• **Try it**: Retype, exactly as they appear below, the lines between the line holding "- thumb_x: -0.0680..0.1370" and the line holding "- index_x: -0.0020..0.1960", both ends included.

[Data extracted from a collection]
··········
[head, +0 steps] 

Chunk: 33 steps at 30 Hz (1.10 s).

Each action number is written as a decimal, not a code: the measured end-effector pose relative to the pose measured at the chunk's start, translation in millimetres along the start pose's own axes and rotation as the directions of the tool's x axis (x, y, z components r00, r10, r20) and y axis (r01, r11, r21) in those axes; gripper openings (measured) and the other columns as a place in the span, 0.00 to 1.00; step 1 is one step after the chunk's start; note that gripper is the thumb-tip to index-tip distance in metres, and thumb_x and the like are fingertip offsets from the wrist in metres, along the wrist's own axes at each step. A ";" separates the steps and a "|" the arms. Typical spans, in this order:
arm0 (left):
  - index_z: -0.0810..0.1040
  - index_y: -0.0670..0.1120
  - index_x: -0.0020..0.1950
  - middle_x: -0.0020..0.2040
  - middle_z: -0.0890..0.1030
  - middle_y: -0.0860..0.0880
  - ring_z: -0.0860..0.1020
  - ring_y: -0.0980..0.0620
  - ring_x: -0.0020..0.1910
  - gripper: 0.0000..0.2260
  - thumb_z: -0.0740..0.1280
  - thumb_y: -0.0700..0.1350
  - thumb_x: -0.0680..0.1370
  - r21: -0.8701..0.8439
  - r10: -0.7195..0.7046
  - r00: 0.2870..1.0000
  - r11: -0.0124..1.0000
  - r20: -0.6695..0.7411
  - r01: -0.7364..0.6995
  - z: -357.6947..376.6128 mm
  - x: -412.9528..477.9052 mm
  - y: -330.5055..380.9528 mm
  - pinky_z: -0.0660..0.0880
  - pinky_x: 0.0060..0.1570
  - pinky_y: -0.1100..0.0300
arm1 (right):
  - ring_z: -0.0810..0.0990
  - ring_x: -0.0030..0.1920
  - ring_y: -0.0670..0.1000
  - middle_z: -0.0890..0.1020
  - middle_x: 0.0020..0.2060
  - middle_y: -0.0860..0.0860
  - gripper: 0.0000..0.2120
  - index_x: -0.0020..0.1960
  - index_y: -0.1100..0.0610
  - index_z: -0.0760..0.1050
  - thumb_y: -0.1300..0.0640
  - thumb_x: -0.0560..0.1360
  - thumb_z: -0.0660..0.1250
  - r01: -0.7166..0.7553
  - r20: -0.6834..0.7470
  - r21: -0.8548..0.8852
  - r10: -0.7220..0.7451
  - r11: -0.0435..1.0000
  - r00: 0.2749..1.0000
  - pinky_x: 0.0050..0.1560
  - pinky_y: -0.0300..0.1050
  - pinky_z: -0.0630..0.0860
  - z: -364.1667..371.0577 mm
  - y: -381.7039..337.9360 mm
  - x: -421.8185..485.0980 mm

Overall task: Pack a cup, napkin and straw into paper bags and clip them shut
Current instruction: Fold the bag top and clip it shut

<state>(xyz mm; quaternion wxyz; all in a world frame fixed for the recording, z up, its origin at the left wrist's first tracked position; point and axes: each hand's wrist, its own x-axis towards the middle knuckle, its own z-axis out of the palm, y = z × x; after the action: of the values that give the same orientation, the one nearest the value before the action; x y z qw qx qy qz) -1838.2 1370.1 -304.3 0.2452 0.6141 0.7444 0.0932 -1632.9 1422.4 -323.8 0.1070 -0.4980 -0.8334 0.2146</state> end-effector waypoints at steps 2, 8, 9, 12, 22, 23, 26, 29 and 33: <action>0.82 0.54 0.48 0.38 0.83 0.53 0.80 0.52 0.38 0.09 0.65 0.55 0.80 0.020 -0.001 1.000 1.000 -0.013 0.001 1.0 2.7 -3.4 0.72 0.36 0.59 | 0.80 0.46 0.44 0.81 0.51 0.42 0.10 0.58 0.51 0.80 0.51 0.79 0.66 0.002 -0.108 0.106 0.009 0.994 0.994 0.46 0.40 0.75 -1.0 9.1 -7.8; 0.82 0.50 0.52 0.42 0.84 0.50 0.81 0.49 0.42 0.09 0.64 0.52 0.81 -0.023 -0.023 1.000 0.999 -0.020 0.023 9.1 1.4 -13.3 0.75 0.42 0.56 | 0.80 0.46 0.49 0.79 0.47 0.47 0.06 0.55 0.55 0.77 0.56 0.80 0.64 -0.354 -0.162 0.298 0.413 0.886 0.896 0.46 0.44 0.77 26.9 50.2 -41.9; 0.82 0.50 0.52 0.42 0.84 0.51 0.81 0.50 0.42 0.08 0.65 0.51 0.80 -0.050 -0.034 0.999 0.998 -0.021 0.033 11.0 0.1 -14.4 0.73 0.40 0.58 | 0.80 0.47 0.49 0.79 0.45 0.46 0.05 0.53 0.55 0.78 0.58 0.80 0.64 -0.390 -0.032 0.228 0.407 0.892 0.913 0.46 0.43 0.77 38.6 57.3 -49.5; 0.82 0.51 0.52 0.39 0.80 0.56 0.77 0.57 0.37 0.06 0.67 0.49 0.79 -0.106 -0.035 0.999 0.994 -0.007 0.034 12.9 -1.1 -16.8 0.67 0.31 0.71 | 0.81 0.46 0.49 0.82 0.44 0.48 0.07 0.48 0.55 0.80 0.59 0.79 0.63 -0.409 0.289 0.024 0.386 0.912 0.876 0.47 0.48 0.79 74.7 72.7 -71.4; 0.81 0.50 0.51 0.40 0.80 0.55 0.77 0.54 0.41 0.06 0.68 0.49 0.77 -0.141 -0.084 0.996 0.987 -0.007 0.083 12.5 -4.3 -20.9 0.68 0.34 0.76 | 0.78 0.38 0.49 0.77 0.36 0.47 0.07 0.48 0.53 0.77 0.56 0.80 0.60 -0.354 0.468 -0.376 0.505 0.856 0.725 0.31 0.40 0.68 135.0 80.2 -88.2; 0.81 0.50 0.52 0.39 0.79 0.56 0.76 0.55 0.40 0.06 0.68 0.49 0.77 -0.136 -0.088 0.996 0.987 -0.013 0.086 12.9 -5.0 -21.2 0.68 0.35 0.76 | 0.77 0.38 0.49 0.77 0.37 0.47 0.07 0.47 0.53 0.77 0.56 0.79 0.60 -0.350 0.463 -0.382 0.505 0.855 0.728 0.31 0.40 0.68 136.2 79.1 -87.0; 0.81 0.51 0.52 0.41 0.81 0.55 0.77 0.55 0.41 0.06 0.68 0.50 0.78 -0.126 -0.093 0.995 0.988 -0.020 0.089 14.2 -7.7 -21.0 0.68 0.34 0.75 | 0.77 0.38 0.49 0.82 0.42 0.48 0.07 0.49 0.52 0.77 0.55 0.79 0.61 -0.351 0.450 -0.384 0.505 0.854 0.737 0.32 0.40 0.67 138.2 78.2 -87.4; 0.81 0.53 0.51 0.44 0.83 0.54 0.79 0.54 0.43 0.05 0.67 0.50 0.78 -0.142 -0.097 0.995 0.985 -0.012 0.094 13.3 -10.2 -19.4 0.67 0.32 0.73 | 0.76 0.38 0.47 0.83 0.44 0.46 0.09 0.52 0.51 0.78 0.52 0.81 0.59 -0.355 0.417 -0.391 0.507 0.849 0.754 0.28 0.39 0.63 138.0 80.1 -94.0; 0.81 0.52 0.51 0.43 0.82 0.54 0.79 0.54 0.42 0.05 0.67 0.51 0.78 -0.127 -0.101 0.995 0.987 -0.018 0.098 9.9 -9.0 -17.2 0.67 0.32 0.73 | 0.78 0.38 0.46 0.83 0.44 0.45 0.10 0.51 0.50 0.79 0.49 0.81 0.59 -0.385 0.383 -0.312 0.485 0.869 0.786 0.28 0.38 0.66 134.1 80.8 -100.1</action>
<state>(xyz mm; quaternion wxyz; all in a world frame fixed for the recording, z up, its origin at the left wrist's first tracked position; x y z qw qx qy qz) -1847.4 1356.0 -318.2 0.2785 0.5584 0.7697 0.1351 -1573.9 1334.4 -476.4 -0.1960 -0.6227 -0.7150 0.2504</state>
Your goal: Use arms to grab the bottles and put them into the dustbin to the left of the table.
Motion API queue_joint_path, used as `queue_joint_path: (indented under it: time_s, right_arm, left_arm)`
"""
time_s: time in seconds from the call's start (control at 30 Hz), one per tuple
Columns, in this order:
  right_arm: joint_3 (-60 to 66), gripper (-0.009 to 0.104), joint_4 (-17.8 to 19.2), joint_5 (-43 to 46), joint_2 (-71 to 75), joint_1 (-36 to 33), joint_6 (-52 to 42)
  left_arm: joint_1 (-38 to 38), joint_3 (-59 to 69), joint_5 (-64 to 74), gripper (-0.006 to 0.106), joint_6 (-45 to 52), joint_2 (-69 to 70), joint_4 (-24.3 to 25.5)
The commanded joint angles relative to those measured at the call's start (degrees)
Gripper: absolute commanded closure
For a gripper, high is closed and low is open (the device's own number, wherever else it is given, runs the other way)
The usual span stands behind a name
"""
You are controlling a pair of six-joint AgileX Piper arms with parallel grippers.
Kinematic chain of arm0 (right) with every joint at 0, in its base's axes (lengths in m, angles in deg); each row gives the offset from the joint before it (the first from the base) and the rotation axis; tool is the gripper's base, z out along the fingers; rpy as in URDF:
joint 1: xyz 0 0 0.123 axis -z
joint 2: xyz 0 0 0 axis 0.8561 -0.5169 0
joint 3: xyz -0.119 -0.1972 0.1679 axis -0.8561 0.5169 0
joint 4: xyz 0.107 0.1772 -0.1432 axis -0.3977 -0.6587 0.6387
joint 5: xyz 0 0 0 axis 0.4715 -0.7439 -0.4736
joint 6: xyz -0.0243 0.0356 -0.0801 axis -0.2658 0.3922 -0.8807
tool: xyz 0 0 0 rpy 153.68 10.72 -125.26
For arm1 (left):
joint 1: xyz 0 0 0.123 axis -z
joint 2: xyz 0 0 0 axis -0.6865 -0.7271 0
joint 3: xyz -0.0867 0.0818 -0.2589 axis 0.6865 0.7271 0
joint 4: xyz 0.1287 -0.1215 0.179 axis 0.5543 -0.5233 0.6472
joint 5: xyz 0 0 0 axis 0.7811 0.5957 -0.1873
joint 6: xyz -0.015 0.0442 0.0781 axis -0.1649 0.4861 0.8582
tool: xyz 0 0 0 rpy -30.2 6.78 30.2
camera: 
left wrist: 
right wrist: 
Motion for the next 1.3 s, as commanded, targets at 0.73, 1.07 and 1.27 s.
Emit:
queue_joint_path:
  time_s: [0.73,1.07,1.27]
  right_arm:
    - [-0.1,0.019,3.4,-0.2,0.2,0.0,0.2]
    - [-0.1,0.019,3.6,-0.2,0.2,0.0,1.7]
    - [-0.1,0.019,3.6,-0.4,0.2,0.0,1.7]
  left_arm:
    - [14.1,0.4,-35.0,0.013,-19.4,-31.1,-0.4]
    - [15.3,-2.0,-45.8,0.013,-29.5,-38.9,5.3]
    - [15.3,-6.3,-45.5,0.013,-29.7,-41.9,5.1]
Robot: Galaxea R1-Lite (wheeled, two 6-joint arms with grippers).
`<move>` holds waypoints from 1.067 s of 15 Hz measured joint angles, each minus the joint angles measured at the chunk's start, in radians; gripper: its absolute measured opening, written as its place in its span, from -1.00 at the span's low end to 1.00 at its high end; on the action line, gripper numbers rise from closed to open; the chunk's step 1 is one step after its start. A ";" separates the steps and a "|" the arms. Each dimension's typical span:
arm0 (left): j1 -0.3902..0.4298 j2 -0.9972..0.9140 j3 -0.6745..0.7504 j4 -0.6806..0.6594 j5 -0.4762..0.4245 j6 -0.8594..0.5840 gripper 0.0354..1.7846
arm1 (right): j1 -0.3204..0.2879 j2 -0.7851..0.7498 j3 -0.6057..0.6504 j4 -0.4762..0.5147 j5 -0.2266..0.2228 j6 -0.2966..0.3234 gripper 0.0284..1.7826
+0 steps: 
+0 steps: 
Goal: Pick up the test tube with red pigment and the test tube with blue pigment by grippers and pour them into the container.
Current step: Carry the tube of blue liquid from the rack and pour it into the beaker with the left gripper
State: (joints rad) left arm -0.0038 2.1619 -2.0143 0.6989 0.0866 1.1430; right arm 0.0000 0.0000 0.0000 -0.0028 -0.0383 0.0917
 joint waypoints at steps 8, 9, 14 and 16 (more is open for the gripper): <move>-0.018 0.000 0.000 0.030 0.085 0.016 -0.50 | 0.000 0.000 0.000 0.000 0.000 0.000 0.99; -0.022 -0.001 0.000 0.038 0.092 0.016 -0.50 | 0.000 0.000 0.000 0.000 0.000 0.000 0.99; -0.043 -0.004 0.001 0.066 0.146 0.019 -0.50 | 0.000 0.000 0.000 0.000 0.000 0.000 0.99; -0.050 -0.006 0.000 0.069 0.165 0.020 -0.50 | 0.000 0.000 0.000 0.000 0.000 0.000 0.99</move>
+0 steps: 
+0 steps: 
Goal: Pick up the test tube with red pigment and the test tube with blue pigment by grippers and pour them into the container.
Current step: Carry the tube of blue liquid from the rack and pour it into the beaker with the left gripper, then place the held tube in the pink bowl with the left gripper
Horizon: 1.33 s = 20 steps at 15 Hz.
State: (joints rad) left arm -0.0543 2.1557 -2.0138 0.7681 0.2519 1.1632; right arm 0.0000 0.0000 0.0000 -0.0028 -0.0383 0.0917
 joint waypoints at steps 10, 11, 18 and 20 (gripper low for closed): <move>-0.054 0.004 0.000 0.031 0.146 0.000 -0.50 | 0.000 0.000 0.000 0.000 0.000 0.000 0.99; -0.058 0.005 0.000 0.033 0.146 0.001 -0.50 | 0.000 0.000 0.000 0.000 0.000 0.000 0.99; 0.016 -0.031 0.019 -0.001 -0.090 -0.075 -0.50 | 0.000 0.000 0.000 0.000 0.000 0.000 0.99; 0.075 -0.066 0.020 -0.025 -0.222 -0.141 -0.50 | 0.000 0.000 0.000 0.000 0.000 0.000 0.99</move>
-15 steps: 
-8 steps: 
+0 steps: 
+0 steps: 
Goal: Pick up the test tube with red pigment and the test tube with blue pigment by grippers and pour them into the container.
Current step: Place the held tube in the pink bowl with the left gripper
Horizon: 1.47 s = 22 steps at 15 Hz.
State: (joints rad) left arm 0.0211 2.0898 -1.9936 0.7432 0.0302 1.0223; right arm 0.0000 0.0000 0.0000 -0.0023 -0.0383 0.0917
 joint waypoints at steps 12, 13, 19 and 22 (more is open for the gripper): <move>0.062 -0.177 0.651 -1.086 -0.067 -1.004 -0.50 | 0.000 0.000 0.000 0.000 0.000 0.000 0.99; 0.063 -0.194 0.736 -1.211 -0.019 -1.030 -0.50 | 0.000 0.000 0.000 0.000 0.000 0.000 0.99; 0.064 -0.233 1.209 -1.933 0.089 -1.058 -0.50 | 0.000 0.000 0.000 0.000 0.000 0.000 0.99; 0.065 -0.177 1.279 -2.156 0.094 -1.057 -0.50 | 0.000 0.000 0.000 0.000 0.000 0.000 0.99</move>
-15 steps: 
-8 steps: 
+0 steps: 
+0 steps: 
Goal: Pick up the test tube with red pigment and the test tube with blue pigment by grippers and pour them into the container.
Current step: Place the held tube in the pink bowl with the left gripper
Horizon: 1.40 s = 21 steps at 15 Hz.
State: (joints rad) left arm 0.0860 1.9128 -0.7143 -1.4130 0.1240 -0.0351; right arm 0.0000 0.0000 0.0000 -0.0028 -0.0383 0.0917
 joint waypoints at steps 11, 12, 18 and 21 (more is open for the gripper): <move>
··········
• **Response to this exercise**:
  - thumb_x: -0.0680..0.1370
  - r21: -0.8701..0.8439
  - r10: -0.7195..0.7046
  - r00: 0.2870..1.0000
  - r11: -0.0124..1.0000
  - r20: -0.6695..0.7411
  - r01: -0.7364..0.6995
  - z: -357.6947..376.6128 mm
  - x: -412.9528..477.9052 mm
  - y: -330.5055..380.9528 mm
  - pinky_z: -0.0660..0.0880
  - pinky_x: 0.0060..0.1570
  - pinky_y: -0.1100..0.0300
arm1 (right):
  - ring_z: -0.0810..0.0990
  - ring_x: -0.0030..0.1920
  - ring_y: -0.0670..0.1000
  - middle_z: -0.0890..0.1020
  - middle_x: 0.0020..0.2060
  - middle_y: -0.0860..0.0860
  - gripper: 0.0000..0.2120
  - index_x: -0.0020..0.1960

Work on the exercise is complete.